I was grateful for God’s goodness and patience to mold and make me, even in areas where He’s spoken clearly in the past. It amazes me that He never gives up. However, the lesson didn’t end there. This class has a lab attached.
The day before Christmas, my mother-in-law became bed-ridden, and much of her care is my responsibility. Those verses were not just words of correction. They were words of preparation and guidelines for the days and weeks ahead. In all things, I need to be grateful and do my work as unto Him.

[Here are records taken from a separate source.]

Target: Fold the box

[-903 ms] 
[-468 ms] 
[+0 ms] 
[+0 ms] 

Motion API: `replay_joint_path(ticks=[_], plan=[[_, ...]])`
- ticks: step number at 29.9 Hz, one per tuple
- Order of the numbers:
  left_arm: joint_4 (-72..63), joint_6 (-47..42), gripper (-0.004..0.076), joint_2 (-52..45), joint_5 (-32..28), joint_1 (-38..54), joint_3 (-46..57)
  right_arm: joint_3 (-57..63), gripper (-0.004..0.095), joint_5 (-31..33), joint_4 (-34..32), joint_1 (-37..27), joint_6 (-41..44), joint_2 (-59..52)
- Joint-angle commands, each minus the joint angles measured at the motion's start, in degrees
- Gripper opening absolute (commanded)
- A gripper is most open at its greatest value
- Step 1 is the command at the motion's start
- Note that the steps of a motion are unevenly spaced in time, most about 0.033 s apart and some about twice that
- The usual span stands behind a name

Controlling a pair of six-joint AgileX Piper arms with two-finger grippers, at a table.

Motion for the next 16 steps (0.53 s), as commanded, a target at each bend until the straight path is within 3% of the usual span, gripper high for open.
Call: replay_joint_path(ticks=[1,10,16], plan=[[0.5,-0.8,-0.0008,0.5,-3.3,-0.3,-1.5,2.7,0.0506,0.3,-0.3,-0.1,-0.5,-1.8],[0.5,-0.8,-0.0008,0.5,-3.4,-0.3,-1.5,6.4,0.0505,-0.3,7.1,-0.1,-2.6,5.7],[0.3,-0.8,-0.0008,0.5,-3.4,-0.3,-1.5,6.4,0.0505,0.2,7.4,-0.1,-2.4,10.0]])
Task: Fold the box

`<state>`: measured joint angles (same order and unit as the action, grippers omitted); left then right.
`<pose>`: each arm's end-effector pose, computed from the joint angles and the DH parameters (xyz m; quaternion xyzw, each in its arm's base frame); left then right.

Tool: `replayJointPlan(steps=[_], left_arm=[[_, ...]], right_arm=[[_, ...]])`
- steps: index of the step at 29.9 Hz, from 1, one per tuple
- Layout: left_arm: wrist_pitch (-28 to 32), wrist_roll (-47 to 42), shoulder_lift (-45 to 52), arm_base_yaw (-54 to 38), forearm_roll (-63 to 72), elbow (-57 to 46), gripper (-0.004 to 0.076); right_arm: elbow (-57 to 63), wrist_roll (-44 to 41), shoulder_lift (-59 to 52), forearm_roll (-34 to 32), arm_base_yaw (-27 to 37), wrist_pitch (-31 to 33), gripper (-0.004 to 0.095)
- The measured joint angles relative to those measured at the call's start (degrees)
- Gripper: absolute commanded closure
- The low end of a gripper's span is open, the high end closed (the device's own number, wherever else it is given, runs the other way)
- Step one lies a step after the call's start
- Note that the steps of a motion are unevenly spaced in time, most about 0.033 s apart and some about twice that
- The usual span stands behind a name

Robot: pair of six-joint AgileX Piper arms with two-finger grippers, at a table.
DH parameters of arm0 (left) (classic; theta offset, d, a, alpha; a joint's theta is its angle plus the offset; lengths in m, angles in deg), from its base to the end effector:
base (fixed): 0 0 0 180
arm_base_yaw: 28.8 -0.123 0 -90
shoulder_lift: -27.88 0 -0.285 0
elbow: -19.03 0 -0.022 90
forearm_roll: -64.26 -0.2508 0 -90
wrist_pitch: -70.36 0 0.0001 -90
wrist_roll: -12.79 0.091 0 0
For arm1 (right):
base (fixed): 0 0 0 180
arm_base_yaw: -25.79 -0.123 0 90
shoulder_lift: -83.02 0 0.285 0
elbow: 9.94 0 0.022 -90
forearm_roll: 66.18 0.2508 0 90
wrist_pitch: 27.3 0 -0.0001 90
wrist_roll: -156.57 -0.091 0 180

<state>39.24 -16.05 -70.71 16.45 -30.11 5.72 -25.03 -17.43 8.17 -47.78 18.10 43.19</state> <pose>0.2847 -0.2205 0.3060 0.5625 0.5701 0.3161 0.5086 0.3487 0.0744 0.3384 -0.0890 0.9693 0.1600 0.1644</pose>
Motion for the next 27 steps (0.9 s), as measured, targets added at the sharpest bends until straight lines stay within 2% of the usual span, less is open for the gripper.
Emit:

God has graciously provided help and strength for each day, but I’ve learned a secret. When my heart is right, His grace is sufficient. However, if I’m judging, not grateful, or not doing my work as unto the Lord, I don’t feel His grace. If I want to experience His grace, it’s time for me to "Grow Christian, Grow." Some days it seems that I may some day learn the lessons at hand. On others, it’s a good thing I have a loving husband who takes up the slack when I fail.
God continues to guide my education. At church, we are studying Galatians. This morning I looked back over chapter 5, before reading chapter 6. God highlighted the following as I read (from NASB). The verses speak for themselves, detailing my assignments.
“The fruit of the Spirit is love, joy, peace, patience, kindness, goodness, faithfulness, gentleness, and self-control. If we live by the Spirit, let us also walk by the Spirit.” (5:22-23, 25)
“Bear one another’s burdens, and thus fulfill the law of Christ.” (6:2)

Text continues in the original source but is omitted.